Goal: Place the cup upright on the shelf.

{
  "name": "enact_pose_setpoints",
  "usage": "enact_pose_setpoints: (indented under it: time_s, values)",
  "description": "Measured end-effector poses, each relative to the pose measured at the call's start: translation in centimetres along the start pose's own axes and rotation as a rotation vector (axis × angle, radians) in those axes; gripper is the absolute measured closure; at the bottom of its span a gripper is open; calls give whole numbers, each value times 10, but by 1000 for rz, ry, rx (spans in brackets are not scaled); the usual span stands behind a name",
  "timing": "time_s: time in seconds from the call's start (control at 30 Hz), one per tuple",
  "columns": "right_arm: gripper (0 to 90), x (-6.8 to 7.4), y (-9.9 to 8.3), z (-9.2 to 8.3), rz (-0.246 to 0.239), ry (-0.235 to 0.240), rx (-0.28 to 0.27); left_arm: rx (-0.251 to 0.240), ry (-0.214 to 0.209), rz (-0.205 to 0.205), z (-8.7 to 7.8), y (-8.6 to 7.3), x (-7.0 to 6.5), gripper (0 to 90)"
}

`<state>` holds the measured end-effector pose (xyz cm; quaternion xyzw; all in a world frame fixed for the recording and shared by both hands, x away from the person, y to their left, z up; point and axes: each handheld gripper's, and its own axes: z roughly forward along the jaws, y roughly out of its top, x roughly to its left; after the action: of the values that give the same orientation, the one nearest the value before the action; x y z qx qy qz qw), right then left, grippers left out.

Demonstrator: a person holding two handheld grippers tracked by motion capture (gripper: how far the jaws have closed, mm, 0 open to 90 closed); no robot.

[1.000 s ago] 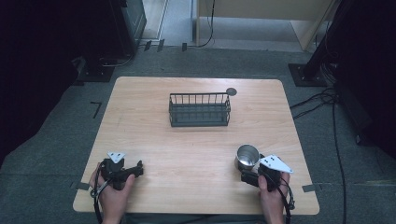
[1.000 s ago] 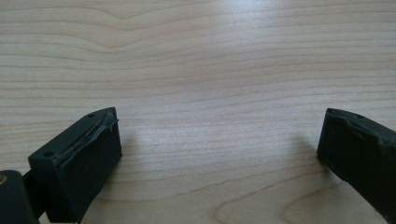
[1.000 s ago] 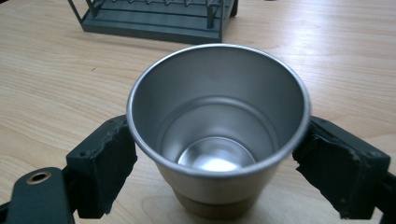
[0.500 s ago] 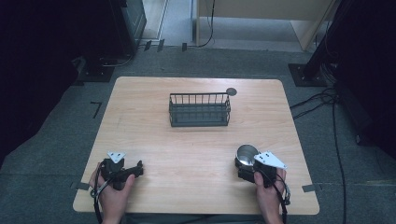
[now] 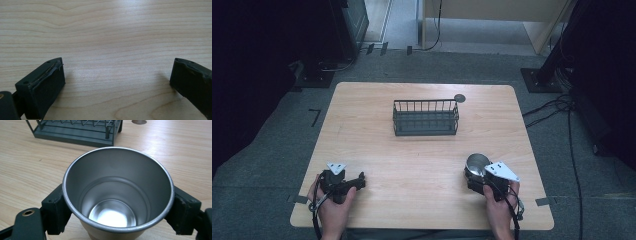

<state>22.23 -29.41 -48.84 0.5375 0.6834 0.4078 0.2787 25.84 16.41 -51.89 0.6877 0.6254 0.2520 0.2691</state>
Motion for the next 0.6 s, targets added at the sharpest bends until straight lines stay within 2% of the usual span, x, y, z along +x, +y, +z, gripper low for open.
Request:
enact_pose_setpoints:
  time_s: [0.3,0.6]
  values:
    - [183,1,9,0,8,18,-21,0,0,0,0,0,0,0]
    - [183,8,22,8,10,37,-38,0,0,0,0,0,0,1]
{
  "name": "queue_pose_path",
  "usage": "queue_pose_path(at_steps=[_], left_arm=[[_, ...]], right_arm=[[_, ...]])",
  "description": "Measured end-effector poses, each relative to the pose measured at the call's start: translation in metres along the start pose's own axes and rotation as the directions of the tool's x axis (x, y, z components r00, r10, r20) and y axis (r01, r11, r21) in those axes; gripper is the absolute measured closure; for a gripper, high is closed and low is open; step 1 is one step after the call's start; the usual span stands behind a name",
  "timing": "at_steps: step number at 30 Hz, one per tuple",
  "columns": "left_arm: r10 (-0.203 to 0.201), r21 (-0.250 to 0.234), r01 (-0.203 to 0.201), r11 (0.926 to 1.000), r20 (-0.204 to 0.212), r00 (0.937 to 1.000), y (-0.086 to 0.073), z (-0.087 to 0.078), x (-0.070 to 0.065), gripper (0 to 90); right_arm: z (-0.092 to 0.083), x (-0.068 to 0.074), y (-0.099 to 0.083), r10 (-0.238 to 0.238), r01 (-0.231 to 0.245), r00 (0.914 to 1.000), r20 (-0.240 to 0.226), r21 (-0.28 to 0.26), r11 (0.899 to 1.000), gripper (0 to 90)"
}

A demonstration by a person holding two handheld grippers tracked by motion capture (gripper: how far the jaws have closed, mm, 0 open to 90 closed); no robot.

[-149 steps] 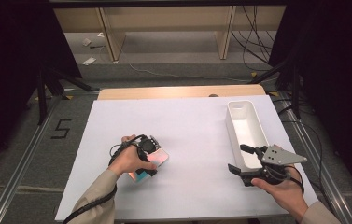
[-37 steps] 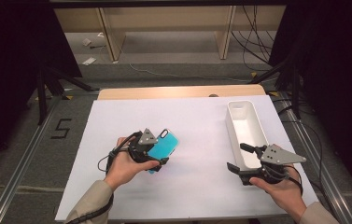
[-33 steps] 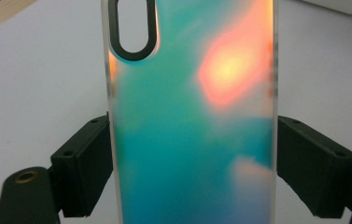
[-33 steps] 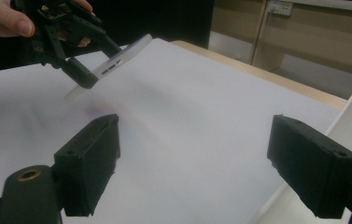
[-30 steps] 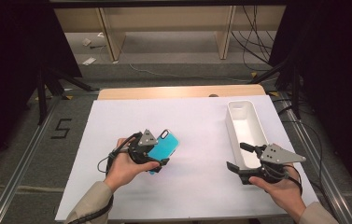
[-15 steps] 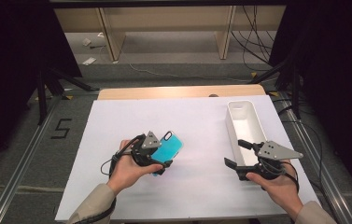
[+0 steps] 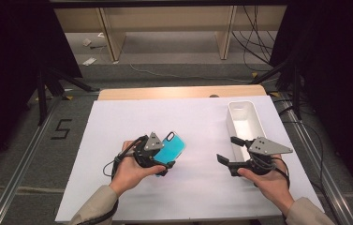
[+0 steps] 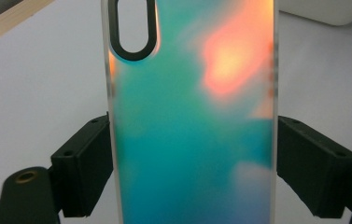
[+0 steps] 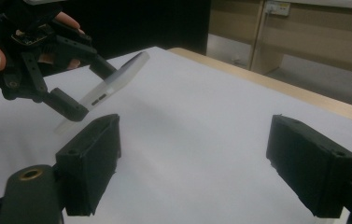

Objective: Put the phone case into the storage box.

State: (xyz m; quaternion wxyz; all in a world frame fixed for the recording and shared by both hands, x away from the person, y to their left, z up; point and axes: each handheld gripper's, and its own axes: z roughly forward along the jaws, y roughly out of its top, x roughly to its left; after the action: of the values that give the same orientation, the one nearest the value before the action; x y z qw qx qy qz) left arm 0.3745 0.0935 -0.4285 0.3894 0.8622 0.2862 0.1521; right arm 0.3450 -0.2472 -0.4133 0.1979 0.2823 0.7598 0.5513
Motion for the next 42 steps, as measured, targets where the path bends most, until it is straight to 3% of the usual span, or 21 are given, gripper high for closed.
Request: queue_pose_path(at_steps=[16,42], left_arm=[[0.012,-0.005,-0.012,0.9999,0.003,0.9999,0.002,0.004,-0.005,16.3],[0.040,-0.022,-0.040,0.9989,0.000,0.9992,0.006,0.010,-0.016,16.4]], right_arm=[[0.033,0.003,0.013,0.018,-0.018,0.9998,-0.008,0.002,1.000,18.7],[0.061,0.004,0.022,0.057,-0.057,0.9979,-0.031,-0.004,0.998,18.8]])
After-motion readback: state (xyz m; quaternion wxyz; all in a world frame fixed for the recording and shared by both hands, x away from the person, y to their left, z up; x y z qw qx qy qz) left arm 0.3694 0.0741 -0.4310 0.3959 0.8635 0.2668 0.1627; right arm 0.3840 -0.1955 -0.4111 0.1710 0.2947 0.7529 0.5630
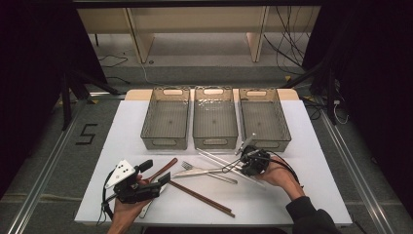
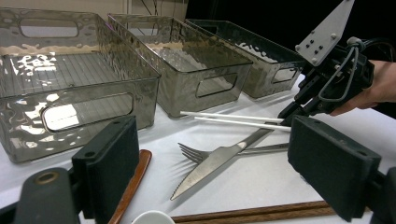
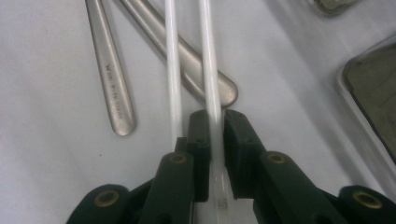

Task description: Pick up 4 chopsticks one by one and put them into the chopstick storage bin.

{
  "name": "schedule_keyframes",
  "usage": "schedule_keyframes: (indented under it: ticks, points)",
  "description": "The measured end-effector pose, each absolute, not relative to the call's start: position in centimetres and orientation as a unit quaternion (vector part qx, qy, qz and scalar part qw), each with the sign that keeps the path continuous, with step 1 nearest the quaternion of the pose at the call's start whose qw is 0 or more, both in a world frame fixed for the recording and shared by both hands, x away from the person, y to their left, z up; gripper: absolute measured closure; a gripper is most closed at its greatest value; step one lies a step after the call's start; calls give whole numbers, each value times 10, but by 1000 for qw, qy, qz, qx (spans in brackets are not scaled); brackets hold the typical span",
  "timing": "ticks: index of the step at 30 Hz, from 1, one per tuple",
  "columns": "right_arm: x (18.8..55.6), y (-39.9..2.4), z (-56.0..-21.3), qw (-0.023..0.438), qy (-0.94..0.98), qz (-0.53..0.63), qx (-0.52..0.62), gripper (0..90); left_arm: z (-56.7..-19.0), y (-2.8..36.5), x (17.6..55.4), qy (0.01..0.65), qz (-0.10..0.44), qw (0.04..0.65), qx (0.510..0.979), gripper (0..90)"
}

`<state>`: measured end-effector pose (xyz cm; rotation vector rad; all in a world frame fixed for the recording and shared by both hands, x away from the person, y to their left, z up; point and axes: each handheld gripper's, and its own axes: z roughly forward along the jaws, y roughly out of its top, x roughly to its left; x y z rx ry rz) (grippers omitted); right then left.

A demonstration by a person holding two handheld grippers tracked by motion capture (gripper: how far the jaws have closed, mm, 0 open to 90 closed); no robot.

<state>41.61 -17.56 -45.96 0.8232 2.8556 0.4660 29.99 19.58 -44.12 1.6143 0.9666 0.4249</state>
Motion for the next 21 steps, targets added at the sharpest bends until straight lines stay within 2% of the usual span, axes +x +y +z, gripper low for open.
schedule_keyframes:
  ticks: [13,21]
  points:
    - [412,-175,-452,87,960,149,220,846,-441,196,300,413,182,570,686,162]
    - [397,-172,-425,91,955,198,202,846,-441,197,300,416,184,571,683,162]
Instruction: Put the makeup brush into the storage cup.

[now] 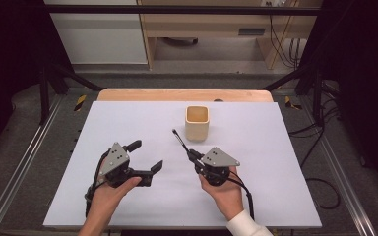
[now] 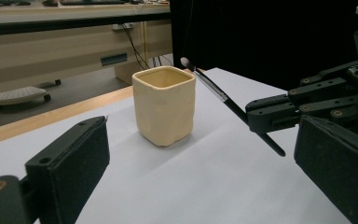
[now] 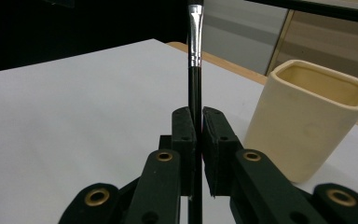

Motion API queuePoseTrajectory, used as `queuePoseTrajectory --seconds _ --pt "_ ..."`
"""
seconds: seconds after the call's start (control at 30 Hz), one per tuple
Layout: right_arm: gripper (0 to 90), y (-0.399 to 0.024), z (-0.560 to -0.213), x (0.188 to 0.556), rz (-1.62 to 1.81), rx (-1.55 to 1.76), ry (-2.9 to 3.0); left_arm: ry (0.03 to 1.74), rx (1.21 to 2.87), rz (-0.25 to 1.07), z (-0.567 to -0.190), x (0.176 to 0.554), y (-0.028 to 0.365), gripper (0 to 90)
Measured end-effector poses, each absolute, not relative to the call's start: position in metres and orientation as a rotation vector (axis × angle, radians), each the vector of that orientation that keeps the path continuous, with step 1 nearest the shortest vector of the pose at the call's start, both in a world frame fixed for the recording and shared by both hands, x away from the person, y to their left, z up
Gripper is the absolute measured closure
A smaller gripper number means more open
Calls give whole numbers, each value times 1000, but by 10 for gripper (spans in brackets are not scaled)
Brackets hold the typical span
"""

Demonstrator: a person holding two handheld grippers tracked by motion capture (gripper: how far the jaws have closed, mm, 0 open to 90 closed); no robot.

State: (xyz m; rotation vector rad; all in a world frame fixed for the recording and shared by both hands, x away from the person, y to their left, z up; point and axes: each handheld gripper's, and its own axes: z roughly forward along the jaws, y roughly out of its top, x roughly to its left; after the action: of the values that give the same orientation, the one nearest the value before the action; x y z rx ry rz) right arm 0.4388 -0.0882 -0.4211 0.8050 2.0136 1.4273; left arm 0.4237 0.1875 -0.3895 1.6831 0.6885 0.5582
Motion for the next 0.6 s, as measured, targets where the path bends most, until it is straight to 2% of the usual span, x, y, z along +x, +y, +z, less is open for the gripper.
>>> queuePoseTrajectory --seconds 0.47,0.6 --pt "837 -84 -421 436 1449 765 1989 718 1658 509 -388 427 175 50" --pt "837 -81 -422 434 1454 751 1987 758 1623 455 -389 431 169 63"
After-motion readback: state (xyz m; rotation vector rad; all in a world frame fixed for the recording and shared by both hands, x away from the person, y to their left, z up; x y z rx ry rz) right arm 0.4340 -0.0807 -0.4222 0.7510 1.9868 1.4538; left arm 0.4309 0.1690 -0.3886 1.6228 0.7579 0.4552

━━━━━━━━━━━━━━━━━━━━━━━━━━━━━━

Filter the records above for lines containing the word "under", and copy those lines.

  "usage": "enact_pose_setpoints: (indented under it: time_s, values)",
  "usage": "schedule_keyframes: (indented under it: ticks, points)",

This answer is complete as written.